“Tell the steward to bring me some tea, then, by and by. You will go to bed?”

“I? No, my boy. I could not sleep.”

Jack was left alone with the patient save when every half-hour or so the doctor and Sir John came down from the deck to minister in some way, and the long-drawn-out night slowly passed, with poor Ned breathing painfully, and lying nearly motionless, till a faint light began to come through the cabin windows, and the distant cries of birds floated to him over the sea.
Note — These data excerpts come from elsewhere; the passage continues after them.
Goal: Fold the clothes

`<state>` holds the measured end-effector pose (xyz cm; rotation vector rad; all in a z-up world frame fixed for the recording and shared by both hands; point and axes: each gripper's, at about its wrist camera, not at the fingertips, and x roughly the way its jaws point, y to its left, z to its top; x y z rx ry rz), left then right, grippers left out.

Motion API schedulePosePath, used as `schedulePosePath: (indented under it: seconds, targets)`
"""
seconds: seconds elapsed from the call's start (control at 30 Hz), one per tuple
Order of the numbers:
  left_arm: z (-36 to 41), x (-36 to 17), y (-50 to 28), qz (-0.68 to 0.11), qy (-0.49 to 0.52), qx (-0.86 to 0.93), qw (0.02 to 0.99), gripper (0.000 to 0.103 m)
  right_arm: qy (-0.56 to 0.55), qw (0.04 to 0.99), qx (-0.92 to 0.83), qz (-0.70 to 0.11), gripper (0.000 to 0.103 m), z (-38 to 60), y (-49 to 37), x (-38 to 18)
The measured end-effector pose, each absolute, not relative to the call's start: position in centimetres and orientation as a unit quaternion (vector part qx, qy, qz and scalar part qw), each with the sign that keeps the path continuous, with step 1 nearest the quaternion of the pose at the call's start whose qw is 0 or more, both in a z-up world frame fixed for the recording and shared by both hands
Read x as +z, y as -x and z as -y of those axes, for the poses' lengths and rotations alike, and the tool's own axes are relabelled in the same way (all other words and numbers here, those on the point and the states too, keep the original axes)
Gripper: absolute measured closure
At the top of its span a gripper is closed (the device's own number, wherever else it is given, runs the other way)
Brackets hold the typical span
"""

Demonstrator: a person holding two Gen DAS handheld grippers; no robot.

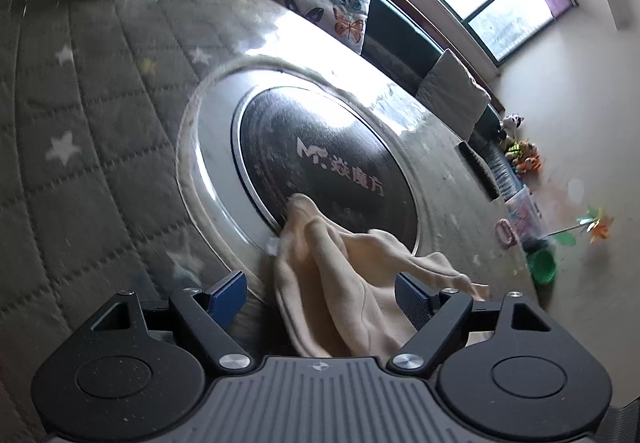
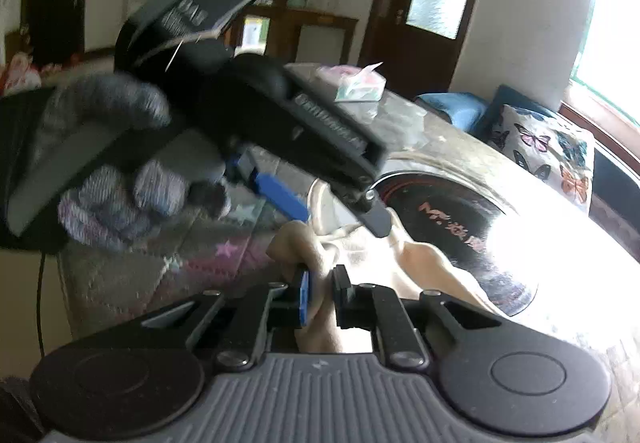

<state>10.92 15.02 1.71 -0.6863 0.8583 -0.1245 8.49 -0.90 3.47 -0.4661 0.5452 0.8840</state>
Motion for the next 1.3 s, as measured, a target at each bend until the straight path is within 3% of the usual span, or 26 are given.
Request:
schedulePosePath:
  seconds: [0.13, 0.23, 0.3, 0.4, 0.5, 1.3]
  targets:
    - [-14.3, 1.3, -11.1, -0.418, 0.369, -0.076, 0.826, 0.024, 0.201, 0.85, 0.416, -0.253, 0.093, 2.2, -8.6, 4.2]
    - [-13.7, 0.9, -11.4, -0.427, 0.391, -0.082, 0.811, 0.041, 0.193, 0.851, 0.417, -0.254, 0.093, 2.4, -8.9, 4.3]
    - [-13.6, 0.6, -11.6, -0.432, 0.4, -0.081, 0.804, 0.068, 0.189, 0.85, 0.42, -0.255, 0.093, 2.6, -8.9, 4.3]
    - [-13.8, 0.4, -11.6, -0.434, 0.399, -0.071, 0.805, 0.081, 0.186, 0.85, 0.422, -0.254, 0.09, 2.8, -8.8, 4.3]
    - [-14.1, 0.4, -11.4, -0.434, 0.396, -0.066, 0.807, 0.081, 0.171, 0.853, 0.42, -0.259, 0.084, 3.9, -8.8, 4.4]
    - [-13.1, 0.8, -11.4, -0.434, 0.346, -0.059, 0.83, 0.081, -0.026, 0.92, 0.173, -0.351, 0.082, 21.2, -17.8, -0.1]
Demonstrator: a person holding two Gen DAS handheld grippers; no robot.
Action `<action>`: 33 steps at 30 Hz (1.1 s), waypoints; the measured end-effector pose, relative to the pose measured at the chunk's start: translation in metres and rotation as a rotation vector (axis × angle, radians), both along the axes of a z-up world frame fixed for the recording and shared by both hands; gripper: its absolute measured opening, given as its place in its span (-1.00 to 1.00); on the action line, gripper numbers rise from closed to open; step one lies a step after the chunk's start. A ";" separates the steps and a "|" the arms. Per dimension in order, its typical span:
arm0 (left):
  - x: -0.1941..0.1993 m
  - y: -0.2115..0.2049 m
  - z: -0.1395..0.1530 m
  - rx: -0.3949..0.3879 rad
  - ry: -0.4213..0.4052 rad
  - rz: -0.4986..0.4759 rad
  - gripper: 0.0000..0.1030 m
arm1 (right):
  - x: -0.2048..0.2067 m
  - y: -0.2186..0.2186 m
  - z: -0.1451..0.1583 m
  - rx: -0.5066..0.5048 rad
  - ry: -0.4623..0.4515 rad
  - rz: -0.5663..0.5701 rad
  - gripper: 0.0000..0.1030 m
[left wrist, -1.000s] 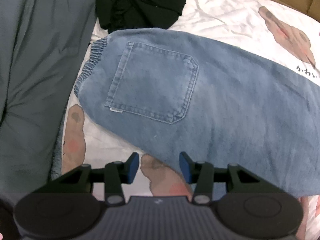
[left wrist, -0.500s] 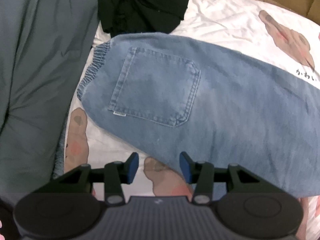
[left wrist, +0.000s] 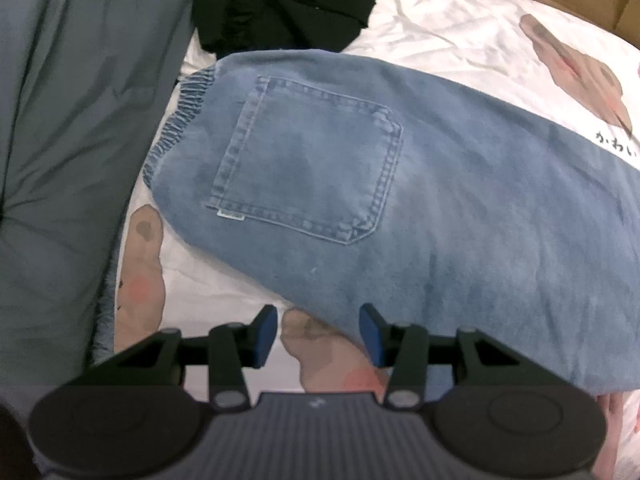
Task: Fold clothes
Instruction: 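Lift the pinched jeans leg hem up with the right gripper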
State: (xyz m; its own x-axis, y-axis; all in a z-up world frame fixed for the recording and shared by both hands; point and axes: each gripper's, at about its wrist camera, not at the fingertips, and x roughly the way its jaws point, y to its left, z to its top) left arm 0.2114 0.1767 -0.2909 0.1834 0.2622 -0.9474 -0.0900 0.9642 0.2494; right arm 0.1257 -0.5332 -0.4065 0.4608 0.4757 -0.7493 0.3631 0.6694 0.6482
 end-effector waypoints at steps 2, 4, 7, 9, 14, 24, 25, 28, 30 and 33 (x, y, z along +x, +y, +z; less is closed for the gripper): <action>-0.002 0.000 -0.003 -0.014 -0.007 -0.005 -0.06 | 0.004 0.002 0.011 -0.012 0.016 0.013 -0.82; -0.005 0.001 -0.005 -0.032 -0.018 -0.005 -0.06 | 0.008 0.005 0.025 -0.013 0.025 0.019 -0.82; -0.008 0.001 -0.009 -0.062 -0.040 -0.003 -0.06 | 0.013 0.011 0.046 -0.009 0.030 0.013 -0.82; -0.011 0.000 -0.012 -0.077 -0.053 -0.005 -0.06 | 0.018 0.018 0.062 -0.022 0.031 0.027 -0.82; -0.018 -0.008 -0.017 -0.114 -0.075 -0.025 -0.06 | 0.034 0.040 0.106 -0.062 -0.001 0.105 -0.82; -0.032 -0.022 -0.024 -0.176 -0.103 -0.042 -0.06 | 0.081 0.091 0.180 -0.147 0.019 0.233 -0.81; -0.034 -0.023 -0.025 -0.181 -0.105 -0.042 -0.06 | 0.086 0.094 0.185 -0.139 0.014 0.236 -0.82; -0.037 -0.025 -0.028 -0.188 -0.108 -0.050 -0.06 | 0.100 0.108 0.196 -0.157 0.032 0.269 -0.82; -0.038 -0.025 -0.030 -0.184 -0.112 -0.056 -0.06 | 0.108 0.117 0.203 -0.174 0.042 0.295 -0.82; -0.038 -0.026 -0.032 -0.186 -0.119 -0.068 -0.06 | 0.119 0.128 0.215 -0.190 0.053 0.312 -0.82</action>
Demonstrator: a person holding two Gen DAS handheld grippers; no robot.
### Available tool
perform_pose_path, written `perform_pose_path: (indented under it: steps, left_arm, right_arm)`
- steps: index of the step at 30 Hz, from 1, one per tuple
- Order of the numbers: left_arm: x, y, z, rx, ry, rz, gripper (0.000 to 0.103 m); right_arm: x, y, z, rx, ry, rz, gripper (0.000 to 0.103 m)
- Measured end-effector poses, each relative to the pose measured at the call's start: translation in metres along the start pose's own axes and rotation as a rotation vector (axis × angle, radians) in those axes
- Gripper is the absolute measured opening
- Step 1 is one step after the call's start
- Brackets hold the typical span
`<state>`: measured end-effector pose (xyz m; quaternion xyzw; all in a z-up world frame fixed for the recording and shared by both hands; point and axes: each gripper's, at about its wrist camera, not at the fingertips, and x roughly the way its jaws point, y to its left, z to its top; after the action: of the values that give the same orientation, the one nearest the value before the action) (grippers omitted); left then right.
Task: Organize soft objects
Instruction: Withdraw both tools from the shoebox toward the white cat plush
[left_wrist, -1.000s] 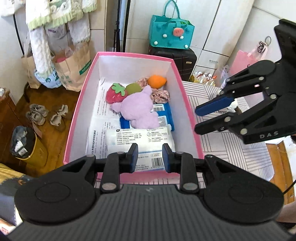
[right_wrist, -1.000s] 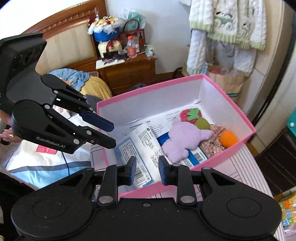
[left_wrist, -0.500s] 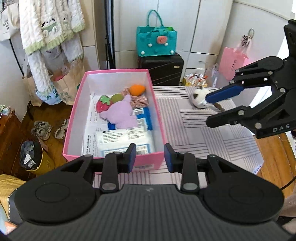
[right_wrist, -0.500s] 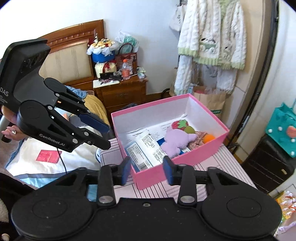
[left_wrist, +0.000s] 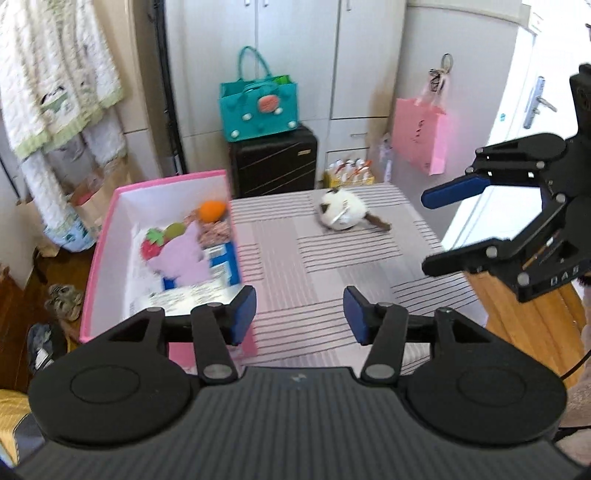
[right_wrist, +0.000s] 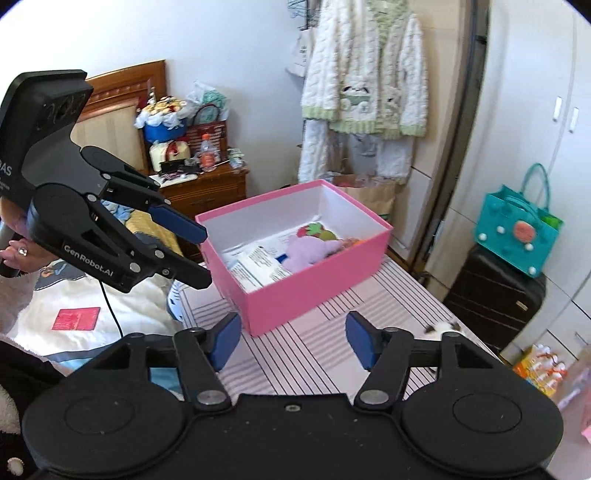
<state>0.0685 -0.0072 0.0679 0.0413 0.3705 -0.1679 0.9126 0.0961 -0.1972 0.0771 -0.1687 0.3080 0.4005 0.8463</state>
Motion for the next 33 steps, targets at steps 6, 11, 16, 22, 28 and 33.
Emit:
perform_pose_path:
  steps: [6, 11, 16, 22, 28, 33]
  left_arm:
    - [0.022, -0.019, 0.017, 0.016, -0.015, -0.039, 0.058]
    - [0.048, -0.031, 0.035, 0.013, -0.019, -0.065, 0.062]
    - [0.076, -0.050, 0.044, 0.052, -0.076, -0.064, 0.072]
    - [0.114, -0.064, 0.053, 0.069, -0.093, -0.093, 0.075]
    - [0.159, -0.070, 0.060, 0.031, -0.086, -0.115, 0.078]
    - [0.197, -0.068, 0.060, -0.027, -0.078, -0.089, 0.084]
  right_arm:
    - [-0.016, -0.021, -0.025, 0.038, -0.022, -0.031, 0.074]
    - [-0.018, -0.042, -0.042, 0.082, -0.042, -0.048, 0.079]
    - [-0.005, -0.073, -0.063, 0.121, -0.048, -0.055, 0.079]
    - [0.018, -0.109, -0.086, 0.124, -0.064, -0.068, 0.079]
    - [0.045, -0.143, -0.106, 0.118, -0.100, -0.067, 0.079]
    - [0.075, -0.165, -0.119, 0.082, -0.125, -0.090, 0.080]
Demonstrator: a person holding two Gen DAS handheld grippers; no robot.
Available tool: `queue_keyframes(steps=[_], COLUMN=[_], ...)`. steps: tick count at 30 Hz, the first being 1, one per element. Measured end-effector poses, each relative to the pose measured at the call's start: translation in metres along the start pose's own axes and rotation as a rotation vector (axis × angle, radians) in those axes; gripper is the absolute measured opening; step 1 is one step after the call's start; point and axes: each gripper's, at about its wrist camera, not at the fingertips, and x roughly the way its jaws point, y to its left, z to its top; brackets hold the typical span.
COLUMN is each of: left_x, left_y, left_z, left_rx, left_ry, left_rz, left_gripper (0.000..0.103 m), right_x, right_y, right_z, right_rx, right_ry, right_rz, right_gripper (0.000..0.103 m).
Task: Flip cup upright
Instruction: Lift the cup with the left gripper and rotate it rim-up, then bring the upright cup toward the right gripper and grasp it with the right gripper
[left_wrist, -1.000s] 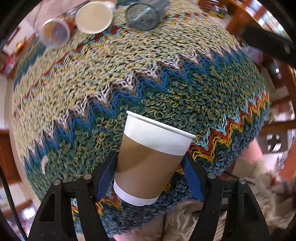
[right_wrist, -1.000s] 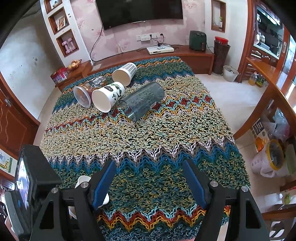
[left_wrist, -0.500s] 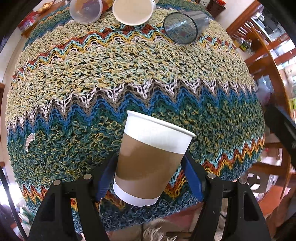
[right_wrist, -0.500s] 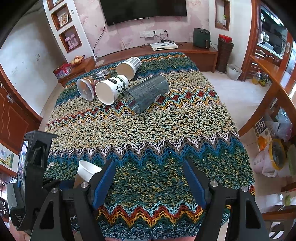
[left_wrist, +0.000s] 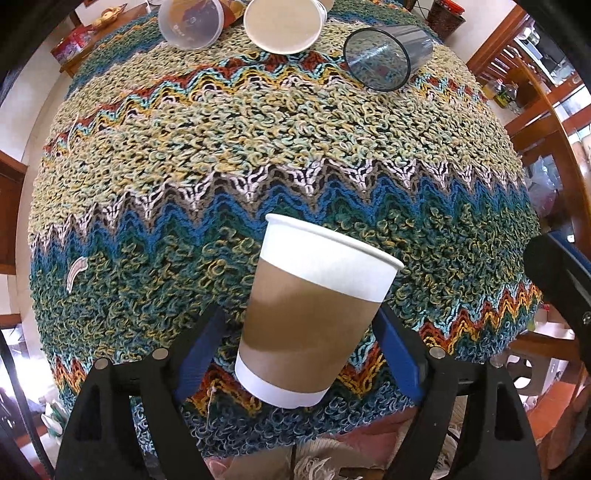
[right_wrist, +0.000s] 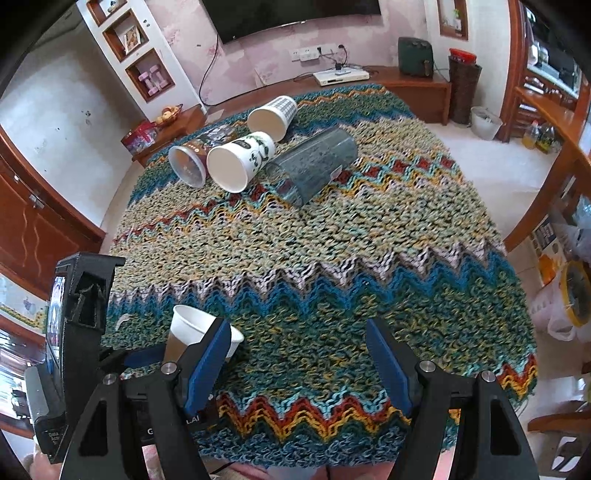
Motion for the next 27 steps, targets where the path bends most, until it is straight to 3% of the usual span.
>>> queue_keyframes(steps=[9, 27], left_x=[-0.021, -0.060], left_y=[0.004, 0.027], left_z=[-0.019, -0.045], left_rx=[0.018, -0.014], left_ry=[-0.057, -0.178], left_rz=[0.013, 0.128], left_gripper=[0.101, 0.101], right_x=[0.005, 0.019], right_y=[0.004, 0.027], right_z=[-0.005, -0.019], right_rx=[0.014, 0.004], right_ry=[0.045, 0.135], right_rz=[0.070, 0.161], right_gripper=[0.076, 0.076])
Another day was at hand, and the solemnity of the hour seemed appalling to the watcher as he rose and went to the open window. A sense of the terrible loneliness of the sea oppressed him, and, exhausted now, he felt how helpless he was, how awful and strange was the change from night to the coming of another day.

There was not a sound to be heard on deck, though he knew that there were watchers there too, but not a footfall nor a whisper could be heard.

He stood there looking at the paling stars and the faint streaks of soft light low down in the east, till the black water stretching out to the horizon grew to be of a dull leaden grey, which gradually became silvery with a peculiar sheen, and then all at once there was the tiny fiery spot high up to the right above where the reef encircled the island, which was too distant now, after the night’s steady glide away upon the current, for the breakers to be heard.

“Will he live to see the sun rise once more?” thought the boy, as the silvery sheen grew brighter on the surface of the sea, and then he started, and a great dread came upon him, for he felt that the time had come, for a faint voice said—

“Is that you, Mr Jack?”

Jack’s first thought was to call the doctor from the deck, but he did not, he stepped quickly to the couch.

“I thought it was your back, sir. I’ve been watching you ever so long. I say, hadn’t you better have the lamp lit, and let some of ’em carry me to my berth?”